Quiet routine pricing warnings + menubar recovery from stuck-loading (#266)

* Quiet routine pricing warnings + menubar recovery from stuck-loading CLI: - Default `codeburn` invocation no longer prints "no pricing data for model" warnings on every run. Greeting a fresh user with three lines of stderr before the dashboard even draws looked like the tool was broken on first launch. The warning now requires --verbose, and the suppressed pricing miss still results in $0 cost (correct for unmapped models). - Local-model heuristic skips the warning entirely for Ollama tags (`qwen3.6:35b-a3b-bf16`), GGUF/quantized fingerprints, and similar names that will never have public pricing. The "update codeburn" hint was actively misleading there. - When the warning does fire (with --verbose), it points users at `codeburn model-alias <model> <known-model>` as the actual escape hatch alongside the package update suggestion. Menubar: - Replace perpetual "Loading…" spinner with a FetchErrorOverlay when the per-key fetch fails and the cache is empty. User sees the error and a Retry button instead of an infinite hang. - Add diagnostic breadcrumbs (NSLog, invisible to normal users — Console.app / `log stream --process CodeBurnMenubar` only) for the four states that produce a stuck loading overlay: - subprocess timeout after 45s - fetch result dropped due to Task cancellation (rapid tab switch) - fetch result dropped due to mid-fetch calendar rollover - retry attempt where the last successful fetch is >2 min stale - Track lastSuccessByKey separately from cache freshness so the staleness diagnostic survives day-rollover cache wipes. * Stop flashing the compare-view loading screen on background refresh When the 30s CLI tick updated `projects` while the user was reading the model comparison results, the projects-watching effect always fired setLoadTrigger, which flipped phase to 'loading' and re-ran the slow scanSelfCorrections walk over every provider's session directory. The user lost their scroll position and saw a loading flash mid-read. Recompute the comparison rows in place when: - the user is already on the results phase, AND - both picked models still exist in the new aggregate. Skip the corrections rescan on these in-place refreshes — corrections drift slowly enough that holding the previous value until the user re-enters compare is acceptable, and the rescan is the slow part of the load. Initial selection and post-selection load still run the full pipeline.

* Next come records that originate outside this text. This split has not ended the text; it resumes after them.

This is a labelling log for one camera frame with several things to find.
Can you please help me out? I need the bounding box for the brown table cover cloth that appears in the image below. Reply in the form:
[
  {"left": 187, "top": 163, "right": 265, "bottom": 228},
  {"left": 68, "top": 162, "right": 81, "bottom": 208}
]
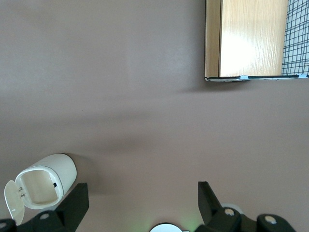
[{"left": 0, "top": 0, "right": 309, "bottom": 232}]

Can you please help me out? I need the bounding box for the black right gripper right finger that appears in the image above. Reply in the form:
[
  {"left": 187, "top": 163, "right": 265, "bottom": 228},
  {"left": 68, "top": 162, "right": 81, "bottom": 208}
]
[{"left": 195, "top": 181, "right": 298, "bottom": 232}]

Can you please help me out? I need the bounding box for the white lidded trash can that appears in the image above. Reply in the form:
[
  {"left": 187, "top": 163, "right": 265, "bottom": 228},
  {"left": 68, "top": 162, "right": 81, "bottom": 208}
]
[{"left": 4, "top": 153, "right": 78, "bottom": 225}]

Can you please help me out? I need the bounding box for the wooden shelf with wire mesh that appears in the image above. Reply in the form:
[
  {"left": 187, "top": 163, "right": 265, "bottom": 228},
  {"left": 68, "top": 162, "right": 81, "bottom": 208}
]
[{"left": 204, "top": 0, "right": 309, "bottom": 83}]

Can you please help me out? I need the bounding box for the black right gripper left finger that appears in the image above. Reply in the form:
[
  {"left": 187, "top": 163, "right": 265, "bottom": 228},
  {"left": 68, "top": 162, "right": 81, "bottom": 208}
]
[{"left": 0, "top": 183, "right": 89, "bottom": 232}]

2026-05-16 19:44:14 +00:00 · 2026-05-08 20:33:48 -07:00 · 2026-05-08 20:33:48 -07:00 · 8208cf8ff5
commit 8208cf8ff5
parent eafc8eb9f0
5 changed files with 165 additions and 24 deletions
--- a/mac/Sources/CodeBurnMenubar/AppStore.swift
+++ b/mac/Sources/CodeBurnMenubar/AppStore.swift
@ -46,6 +46,17 @@ final class AppStore {
    private var cache: [PayloadCacheKey: CachedPayload] = [:]

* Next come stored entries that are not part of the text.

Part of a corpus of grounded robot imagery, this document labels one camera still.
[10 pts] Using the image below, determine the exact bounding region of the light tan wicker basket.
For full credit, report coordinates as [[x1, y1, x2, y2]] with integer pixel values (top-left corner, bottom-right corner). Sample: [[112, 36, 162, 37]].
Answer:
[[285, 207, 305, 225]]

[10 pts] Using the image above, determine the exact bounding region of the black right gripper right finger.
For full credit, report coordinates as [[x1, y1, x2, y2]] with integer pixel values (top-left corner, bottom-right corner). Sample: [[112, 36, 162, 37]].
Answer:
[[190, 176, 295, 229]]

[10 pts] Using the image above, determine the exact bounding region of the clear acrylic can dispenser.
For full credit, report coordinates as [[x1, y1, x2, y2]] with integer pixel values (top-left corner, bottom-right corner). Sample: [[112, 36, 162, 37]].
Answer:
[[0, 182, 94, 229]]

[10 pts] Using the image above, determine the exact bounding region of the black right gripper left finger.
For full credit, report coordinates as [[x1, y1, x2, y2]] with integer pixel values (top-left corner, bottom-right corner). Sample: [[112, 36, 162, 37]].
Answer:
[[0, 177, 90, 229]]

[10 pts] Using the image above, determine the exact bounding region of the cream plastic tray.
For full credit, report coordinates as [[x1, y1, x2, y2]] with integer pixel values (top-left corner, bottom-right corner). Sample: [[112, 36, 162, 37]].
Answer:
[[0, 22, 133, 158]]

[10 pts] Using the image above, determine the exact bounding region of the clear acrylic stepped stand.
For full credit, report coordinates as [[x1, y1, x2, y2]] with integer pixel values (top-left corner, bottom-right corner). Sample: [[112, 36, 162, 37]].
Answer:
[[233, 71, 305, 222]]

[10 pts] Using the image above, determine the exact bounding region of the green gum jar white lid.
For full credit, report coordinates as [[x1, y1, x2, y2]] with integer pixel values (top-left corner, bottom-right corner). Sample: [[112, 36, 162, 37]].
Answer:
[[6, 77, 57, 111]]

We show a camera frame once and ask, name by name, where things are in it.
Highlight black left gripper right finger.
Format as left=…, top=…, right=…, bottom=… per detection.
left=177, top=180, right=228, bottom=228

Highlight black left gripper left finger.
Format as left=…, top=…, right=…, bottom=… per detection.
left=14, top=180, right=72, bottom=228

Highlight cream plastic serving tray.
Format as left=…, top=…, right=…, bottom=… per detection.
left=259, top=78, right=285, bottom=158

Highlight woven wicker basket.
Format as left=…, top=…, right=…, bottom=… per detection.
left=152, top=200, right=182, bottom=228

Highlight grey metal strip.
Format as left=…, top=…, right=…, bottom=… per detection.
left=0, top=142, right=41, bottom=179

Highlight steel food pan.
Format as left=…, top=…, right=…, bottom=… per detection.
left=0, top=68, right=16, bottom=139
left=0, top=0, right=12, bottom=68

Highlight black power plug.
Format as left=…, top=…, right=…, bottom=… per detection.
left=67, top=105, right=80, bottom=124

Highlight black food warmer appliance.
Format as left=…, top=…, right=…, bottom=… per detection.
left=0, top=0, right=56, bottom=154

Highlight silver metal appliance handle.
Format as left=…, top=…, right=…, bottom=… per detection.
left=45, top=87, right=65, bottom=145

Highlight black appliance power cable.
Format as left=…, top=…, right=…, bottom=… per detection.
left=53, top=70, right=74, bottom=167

    private var cacheDate: String = ""
    private var switchTask: Task<Void, Never>?
+    /// Tracks the last successful fetch timestamp per key for stuck-loading
+    /// diagnostics. NOT used for cache-freshness logic — `CachedPayload.fetchedAt`
+    /// is authoritative there. This map persists across cache wipes (day
+    /// rollover, etc.) so we can distinguish "fresh install, never fetched"
+    /// from "cache was wiped 10 minutes ago and we still haven't refilled".
+    private var lastSuccessByKey: [PayloadCacheKey: Date] = [:]
+
+    private func staleSecondsForKey(_ key: PayloadCacheKey) -> TimeInterval {
+        guard let last = lastSuccessByKey[key] else { return .infinity }
+        return Date().timeIntervalSince(last)
+    }

    private var currentKey: PayloadCacheKey {
        PayloadCacheKey(period: selectedPeriod, provider: selectedProvider)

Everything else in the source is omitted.